Eder was mostly over my head (the chemistry book, not the "History" which
was names & dates). So of course it's a compliment, not to mention
a RELIEF, to be OK'd by a fellow who not only parses Eder, but seems to
have the footnotes in memory! Thanks, Kai.

Cyanotype was my first love in "non-silver," that it was so cheap & easy,
almost foolproof (except if you get artsy with buffered paper), and so
grass roots -- that travellers printed their pictures on letters home,
that souvenir postcards of folks at a party on the front steps for a group
portrait were still available for a dollar and still bright blue, and that
it was IMO insufficiently appreciated by modern "histories," was
irresistible.

At the time, circa 1979, tho there were a few new manuals out, I didn't
know about them.
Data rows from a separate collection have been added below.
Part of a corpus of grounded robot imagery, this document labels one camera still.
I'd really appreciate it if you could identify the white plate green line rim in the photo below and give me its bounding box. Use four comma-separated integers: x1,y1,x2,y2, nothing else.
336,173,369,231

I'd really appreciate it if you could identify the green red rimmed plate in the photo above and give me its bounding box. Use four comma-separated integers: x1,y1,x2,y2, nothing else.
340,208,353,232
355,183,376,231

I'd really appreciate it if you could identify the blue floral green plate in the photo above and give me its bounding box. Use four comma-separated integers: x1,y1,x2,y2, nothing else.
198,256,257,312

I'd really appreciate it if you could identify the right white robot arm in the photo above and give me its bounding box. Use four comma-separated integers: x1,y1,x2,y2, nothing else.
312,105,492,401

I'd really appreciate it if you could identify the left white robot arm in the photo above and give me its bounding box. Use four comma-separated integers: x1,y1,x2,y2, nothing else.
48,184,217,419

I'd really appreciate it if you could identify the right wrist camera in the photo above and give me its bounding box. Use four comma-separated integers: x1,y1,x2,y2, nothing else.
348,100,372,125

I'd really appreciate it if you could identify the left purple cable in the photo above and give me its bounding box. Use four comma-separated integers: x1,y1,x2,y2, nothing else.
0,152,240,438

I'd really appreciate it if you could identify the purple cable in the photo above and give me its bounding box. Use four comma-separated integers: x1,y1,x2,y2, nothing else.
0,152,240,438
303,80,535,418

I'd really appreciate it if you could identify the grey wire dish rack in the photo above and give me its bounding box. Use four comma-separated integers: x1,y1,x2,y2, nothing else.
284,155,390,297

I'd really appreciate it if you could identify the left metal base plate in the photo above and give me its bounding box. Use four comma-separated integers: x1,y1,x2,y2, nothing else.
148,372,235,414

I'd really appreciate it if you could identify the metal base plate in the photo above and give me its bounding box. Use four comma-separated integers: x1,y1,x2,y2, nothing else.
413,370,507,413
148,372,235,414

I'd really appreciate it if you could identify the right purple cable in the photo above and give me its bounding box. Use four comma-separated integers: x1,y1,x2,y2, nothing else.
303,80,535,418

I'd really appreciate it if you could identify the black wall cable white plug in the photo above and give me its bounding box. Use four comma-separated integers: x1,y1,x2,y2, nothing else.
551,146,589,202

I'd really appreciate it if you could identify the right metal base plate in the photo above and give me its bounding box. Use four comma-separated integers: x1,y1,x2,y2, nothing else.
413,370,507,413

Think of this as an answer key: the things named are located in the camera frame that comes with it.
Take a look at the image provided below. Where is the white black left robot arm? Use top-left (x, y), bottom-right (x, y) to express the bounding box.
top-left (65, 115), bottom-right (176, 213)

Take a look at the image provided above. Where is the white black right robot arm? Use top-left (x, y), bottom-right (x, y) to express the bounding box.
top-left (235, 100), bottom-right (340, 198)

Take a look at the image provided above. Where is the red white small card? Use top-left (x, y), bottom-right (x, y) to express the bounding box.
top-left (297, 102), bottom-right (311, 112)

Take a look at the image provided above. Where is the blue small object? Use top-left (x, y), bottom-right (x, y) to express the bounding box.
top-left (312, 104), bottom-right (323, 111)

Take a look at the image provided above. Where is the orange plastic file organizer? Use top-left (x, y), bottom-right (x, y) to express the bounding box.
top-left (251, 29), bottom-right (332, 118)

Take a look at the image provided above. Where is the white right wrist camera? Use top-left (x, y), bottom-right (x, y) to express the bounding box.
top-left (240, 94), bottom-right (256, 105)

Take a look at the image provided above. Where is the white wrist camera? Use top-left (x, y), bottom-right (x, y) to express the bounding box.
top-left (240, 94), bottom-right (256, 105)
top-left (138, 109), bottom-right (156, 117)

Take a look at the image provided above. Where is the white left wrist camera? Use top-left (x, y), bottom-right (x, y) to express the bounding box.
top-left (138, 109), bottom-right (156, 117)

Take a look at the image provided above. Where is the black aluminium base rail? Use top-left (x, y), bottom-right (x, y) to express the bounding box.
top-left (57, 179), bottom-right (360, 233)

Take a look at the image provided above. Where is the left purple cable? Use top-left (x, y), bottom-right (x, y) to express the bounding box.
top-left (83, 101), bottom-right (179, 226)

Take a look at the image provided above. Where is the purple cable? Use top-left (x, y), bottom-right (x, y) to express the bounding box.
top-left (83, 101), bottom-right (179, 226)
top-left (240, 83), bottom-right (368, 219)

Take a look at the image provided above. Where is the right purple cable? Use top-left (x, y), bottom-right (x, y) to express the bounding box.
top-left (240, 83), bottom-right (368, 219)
Fortunately perhaps, because I worked my way through the
old ones -- which taught me to be skeptical, at the learning tree, so to
speak. NOTHING cited as rule, general principle, as color, as
"preservative," as "size," or much of anything else worked as stated.
ESPECIALLY toning cyano was a letdown. A rainbow of promises, but only
tannic acid (and maybe, marginally lead) had a lasting effect, and NONE of
them "solid red."

So I began sporadic systematic testing. (Made possible by the 21-step,
introduced by The Man Who Knew Everything and You Know Who You Are (see p.
37, P-F #1). And I interrupt this memoir to say folks who think they can
learn a process by "asking the list," make a mistake. The list is a
collective genius for specific info, but if you don't get a few 21-steps
and test your own materials, you print, at best, on auto pilot.
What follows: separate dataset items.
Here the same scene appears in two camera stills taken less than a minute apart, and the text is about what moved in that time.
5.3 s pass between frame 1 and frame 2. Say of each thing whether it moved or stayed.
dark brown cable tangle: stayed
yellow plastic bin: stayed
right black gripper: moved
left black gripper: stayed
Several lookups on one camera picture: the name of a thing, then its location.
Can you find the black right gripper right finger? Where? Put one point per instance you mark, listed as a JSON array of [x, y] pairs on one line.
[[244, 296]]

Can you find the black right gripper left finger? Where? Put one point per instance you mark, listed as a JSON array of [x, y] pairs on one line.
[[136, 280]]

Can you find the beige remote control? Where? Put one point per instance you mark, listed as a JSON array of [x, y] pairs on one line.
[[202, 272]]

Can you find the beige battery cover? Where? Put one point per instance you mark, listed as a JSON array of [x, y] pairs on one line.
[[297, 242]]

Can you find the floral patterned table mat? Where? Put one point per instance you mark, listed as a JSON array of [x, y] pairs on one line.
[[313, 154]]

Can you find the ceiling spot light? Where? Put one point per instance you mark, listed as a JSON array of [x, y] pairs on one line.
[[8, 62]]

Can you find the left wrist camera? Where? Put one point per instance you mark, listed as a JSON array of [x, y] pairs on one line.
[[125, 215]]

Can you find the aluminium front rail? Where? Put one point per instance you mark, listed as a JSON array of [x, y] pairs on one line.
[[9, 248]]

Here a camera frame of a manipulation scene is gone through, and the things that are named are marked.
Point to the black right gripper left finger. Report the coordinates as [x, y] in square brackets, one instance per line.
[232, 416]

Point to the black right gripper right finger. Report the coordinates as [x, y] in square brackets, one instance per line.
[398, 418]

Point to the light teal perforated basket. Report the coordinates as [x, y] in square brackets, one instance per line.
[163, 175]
Of course when Keepers of Light arrived, I rushed to the toning cyanotype
section, and found that nonsense about a "solid red" toner spoiled when
"highlights" turn yellow a week later. Bad enough, but we make allowances
for the pioneer. Then in 2001 Focal Press published "Photographic
Possibilities" by Robert Hirsch and John Valentino which copied this
nonsense word for word, then ELABORATED it with worse nonsense, -- the
kind of temperature specs only an SG printer could dream up.

So I spent too many hours of my remaining time on earth ringing the
variables, probably 2000 words (P-F #7, page 36 ff). In sum, in this
formula, the shortest possible time in the sodium carb & no wash between
baths, contrary to my previous advice & experience, gives the best tone &
little or no paper stain. But never "redder" than the back of my hand.

The part about "yellow" is probably how some long-dead photographer who
worked only on weekends described the degraded whites found when he (I
assume "he") saw the print *dry* a week later... I never found the
original "source," tho there were a lot of early photo newspapers I never
saw. The reference might be in KOL -- but not footnoted, just a general
bibliography, thanks a lot.

Which led to my (p. 38 P-F #7) diatribe about not reprinting a formula you
haven't tried, UNLESS YOU STATE THAT FACT (a rule written retroactively,
which I don't THINK I've transgressed...)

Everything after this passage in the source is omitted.